Peadar Cowan
Peadar Cowan was an Irish politician.
He was a member of the West Cavan Brigade IRA during the Irish War of Independence. Subsequently, he joined the National Army on 10 February 1922 as a Captain during the Irish Civil War. His rank was reduced to 2nd Lieutenant during the army cut-backs in 1924, following the end of the Civil War. He was promoted to Captain in September 1931 and resigned shortly thereafter. He changed profession and became a solicitor.
In the early 1930s Cowan had become a supporter of Eoin O'Duffy's Blueshirts, but by 1938 had switched his political outlook and joined the Irish Labour Party. He first stood unsuccessfully for election at the 1937 general election as a Labour Party candidate for the Meath–Westmeath constituency. He also stood unsuccessfully at the 1938, 1943 and 1944 general elections in the same constituency.
Cowan left the Labour party in 1944, disillusioned with the infighting and turmoil. Initially, he became involved with a hardline Communist group known as "Vanguard". The group advocated the abolition of private property, the ownership by the workers and labourers of the means of production and the assimilation of Ireland into a Federation of Socialist Republics once World War II had ceased. However, the group was extremely small, owing to Anti-Communist sentiments in Ireland and, with the prospects of growth slim, it was not long before Cowan had moved on from them.

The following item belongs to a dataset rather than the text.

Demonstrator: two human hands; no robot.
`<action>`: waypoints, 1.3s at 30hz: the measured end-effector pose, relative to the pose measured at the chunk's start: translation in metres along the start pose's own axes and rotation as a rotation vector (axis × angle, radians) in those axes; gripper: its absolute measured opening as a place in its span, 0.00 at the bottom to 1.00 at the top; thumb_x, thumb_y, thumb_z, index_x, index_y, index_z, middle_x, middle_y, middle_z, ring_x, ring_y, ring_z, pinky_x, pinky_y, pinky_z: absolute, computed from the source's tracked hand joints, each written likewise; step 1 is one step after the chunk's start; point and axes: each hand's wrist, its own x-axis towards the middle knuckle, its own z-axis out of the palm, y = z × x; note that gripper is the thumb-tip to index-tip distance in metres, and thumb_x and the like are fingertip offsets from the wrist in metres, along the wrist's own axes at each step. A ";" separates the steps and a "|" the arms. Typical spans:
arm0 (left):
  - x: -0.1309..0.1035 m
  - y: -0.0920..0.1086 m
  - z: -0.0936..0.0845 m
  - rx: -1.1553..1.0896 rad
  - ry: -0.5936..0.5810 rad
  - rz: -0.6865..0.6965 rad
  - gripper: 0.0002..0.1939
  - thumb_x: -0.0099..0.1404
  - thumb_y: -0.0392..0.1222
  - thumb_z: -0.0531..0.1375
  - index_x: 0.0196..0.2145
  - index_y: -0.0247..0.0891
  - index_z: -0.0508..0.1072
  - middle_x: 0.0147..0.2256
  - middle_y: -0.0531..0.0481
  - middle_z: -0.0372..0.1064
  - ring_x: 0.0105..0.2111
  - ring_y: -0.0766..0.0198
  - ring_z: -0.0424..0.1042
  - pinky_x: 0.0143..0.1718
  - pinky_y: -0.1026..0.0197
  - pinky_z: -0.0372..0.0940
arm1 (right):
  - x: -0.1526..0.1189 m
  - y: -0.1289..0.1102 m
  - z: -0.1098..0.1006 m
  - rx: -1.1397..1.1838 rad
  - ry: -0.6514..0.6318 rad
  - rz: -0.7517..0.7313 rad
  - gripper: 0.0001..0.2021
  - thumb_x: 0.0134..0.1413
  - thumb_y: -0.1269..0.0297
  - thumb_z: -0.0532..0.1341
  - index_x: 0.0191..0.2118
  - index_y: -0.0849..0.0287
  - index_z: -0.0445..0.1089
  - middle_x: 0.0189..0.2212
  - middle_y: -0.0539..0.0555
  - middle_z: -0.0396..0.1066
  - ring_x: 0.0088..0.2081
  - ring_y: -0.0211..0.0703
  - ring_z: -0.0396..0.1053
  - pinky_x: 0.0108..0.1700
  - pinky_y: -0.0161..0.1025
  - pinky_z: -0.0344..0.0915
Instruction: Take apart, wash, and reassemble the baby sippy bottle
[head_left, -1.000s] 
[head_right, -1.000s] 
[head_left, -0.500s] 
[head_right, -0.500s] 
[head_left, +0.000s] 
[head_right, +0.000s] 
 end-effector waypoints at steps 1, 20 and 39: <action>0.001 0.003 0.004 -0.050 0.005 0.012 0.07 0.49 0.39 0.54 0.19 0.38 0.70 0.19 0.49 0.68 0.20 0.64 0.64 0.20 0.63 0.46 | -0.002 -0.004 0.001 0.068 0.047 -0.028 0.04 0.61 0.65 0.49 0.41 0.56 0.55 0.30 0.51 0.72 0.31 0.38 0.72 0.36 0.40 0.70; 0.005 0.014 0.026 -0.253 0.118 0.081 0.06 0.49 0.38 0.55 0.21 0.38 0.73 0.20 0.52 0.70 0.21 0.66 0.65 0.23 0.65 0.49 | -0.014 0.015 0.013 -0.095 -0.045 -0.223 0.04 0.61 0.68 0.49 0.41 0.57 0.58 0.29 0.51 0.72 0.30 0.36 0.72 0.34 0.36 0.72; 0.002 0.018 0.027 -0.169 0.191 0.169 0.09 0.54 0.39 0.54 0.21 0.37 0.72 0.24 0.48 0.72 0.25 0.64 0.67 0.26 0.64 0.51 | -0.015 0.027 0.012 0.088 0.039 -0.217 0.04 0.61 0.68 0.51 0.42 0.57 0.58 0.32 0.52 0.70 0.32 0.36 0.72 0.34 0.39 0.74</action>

In 1946 he joined the newly formed Clann na Poblachta, where he became the party's first treasurer. He was first elected to Dáil Éireann at the 1948 general election as a Clann na Poblachta Teachta Dála for the Dublin North-East constituency. He sided with Noël Browne over the Mother and Child Scheme and stood again as an independent candidate at the 1951 general election where he retained his seat. He was defeated at the 1954 general election and was an unsuccessful candidate at the 1961 general election. In the 1960 local elections he was returned for LEA No. 1 to Dublin City Council. The last eliminated candidate, Victor Carton, petitioned that High Court that Cowan was ineligible both as an undischarged bankrupt and having been sentenced to two years' hard labour within five years of the election. The petition would have been tried under the Municipal Corporations Act 1882, but in 1961 the High Court struck out the 1882 act as incompatible with the 1937 constitution, so that Cowan kept his seat.